Claim 63,67,69,71,72,74,76,78,80,82,84,86,88,90,92, and each described glycoprotein in 94.

96. a glycoprotein compositions comprises that two or more are different from the described glycoprotein of claim 95.

97. the treatment albumen of one or more reorganization, it is as described in claim 95 or 96.

98. one or more immunoglobulin (Ig)s, it is as described in claim 96 or 97.

99. a pharmaceutical composition comprises among the claim 95-98 in each or multinomial described glycoprotein or the glycoprotein compositions one or more, and comprises at least a pharmaceutically acceptable carrier or adjuvant.

100. as described glycoprotein of arbitrary claim or glycoprotein compositions among the claim 95-99, being applied in can be by using in the treatment of diseases method that described glycoprotein or glycoprotein compositions treat.

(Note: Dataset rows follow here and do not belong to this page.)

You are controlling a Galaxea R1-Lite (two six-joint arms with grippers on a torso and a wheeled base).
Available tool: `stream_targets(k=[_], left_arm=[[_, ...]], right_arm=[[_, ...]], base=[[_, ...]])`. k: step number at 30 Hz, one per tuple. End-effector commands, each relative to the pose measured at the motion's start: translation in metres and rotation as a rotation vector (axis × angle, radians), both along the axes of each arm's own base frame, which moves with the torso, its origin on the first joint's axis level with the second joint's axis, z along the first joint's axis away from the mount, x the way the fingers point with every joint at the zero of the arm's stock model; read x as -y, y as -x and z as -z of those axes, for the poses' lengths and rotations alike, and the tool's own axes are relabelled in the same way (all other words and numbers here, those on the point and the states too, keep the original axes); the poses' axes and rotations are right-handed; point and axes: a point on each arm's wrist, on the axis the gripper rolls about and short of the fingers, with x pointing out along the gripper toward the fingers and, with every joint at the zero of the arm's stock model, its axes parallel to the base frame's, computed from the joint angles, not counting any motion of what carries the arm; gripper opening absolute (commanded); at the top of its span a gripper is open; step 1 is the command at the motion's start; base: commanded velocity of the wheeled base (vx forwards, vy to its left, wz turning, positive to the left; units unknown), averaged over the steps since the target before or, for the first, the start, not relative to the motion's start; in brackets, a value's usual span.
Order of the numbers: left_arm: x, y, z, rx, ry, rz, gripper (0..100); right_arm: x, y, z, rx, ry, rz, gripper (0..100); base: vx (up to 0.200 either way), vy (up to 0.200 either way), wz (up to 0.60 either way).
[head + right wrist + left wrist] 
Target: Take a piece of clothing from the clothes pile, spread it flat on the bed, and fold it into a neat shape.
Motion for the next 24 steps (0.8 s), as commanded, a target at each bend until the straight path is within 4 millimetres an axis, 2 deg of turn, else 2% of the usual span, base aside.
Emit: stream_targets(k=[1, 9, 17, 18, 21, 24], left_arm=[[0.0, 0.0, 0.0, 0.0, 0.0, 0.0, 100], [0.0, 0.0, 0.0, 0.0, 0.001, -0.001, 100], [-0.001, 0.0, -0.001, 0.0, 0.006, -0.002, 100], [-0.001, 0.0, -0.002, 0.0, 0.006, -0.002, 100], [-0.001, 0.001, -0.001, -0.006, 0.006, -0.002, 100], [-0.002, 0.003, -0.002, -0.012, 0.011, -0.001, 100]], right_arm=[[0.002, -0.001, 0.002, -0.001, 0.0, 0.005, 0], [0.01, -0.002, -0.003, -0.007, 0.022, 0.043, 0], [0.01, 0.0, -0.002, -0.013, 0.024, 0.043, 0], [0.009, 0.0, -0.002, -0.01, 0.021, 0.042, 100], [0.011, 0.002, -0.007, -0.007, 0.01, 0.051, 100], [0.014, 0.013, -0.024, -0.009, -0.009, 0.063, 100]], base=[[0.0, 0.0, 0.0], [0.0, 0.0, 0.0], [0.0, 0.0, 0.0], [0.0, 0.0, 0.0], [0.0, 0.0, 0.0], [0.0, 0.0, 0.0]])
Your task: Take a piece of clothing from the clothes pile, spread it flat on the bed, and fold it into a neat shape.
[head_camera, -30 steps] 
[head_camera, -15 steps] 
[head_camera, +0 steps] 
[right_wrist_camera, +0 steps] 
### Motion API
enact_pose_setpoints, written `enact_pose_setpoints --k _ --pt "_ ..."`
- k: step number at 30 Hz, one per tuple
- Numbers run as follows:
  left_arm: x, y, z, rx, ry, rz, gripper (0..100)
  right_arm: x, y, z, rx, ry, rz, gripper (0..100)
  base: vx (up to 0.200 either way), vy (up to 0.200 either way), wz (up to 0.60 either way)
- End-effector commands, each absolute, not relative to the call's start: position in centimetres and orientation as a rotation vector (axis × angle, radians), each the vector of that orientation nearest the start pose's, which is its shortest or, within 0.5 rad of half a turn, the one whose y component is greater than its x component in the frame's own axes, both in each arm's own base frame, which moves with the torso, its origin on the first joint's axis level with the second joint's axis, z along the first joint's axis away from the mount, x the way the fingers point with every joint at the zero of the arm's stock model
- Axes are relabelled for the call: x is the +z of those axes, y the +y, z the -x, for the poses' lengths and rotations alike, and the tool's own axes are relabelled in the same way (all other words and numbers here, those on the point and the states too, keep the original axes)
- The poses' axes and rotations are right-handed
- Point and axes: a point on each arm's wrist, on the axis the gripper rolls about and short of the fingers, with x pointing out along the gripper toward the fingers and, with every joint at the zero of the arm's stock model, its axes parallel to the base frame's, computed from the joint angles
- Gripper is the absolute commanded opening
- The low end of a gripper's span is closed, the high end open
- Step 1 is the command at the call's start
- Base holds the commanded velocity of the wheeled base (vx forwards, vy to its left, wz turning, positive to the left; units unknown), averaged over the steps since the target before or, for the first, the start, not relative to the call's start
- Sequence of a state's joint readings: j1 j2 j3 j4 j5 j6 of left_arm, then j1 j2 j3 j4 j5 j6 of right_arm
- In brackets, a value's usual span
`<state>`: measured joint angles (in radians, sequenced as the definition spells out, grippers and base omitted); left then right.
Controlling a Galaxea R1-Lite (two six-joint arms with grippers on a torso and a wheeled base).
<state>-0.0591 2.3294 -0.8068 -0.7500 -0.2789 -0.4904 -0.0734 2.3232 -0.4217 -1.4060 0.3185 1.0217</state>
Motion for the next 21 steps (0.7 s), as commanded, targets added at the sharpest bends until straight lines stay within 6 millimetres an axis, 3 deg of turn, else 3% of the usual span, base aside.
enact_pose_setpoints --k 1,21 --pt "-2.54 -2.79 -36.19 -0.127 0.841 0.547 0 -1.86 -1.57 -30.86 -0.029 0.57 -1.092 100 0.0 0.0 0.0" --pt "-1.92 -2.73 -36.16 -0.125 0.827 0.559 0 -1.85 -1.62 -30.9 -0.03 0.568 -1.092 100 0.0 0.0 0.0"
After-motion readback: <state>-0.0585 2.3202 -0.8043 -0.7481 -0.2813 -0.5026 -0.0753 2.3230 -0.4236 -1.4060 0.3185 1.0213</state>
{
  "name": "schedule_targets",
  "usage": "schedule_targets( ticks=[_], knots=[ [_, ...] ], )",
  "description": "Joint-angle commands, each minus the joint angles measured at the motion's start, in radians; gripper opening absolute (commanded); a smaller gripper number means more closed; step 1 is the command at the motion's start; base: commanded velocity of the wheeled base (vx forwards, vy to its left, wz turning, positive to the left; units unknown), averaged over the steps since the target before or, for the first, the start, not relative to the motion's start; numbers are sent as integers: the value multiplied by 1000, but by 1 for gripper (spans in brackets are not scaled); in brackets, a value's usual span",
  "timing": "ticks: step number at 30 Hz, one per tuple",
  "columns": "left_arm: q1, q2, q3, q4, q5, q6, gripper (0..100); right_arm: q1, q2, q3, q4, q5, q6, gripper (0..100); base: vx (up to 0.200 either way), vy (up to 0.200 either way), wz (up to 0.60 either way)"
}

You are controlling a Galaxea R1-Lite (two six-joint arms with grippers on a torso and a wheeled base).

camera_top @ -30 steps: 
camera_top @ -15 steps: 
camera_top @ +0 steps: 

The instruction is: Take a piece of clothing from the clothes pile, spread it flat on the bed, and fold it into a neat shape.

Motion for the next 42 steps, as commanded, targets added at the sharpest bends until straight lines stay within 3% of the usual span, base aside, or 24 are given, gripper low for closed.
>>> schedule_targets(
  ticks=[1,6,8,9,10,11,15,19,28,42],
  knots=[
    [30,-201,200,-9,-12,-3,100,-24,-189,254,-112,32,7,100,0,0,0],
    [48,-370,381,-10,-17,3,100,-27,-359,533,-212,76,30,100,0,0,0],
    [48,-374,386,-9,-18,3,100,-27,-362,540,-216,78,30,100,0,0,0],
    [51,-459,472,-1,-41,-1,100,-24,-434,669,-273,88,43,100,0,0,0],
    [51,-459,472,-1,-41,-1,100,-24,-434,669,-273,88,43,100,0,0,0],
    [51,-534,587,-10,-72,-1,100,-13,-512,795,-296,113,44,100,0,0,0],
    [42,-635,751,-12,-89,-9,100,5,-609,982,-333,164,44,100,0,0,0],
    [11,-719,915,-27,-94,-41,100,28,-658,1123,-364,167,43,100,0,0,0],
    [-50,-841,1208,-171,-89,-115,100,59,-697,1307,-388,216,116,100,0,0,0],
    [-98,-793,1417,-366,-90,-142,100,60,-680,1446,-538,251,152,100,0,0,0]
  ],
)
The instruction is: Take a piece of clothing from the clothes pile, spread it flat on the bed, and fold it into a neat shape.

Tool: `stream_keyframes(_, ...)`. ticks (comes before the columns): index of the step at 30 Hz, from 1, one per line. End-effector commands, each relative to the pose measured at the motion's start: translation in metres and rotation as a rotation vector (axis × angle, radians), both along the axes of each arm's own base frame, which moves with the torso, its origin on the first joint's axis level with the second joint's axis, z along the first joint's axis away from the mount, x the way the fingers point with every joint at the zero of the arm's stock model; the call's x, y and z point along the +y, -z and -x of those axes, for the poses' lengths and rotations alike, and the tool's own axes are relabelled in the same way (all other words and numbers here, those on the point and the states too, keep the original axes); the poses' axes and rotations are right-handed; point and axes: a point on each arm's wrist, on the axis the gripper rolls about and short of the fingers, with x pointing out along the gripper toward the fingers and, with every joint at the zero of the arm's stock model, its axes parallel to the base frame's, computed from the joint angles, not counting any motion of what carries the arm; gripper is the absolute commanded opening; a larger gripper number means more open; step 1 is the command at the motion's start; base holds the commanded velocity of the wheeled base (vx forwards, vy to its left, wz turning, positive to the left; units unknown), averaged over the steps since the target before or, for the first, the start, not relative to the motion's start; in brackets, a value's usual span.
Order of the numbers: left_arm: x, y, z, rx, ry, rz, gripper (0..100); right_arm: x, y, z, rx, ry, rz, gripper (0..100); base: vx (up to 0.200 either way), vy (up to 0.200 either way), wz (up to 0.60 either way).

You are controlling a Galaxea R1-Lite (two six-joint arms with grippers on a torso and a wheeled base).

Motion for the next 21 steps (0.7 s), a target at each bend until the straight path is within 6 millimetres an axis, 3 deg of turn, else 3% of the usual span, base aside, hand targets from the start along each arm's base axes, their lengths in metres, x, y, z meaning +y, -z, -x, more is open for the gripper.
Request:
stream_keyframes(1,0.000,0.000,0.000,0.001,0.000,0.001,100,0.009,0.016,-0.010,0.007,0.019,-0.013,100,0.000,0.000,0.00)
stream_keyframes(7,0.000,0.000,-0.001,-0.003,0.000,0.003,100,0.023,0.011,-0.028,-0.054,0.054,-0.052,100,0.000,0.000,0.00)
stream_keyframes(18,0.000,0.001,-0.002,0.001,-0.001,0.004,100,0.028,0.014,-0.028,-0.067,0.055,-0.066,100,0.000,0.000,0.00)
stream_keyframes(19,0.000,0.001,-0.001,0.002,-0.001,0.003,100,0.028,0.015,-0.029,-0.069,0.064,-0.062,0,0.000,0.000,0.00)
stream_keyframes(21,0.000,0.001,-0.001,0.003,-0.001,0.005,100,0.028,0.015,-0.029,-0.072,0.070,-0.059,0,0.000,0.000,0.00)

101. a method for the treatment of imbalance, described imbalance can be treated by using among the claim 95-99 in each or multinomial described glycoprotein or the glycoprotein compositions one or more, and described method comprises the steps:

Use aforesaid glycoprotein or glycoprotein compositions to object, wherein, described object suffer from or doubtful suffer from can by use described glycoprotein or glycoprotein compositions the treatment disease.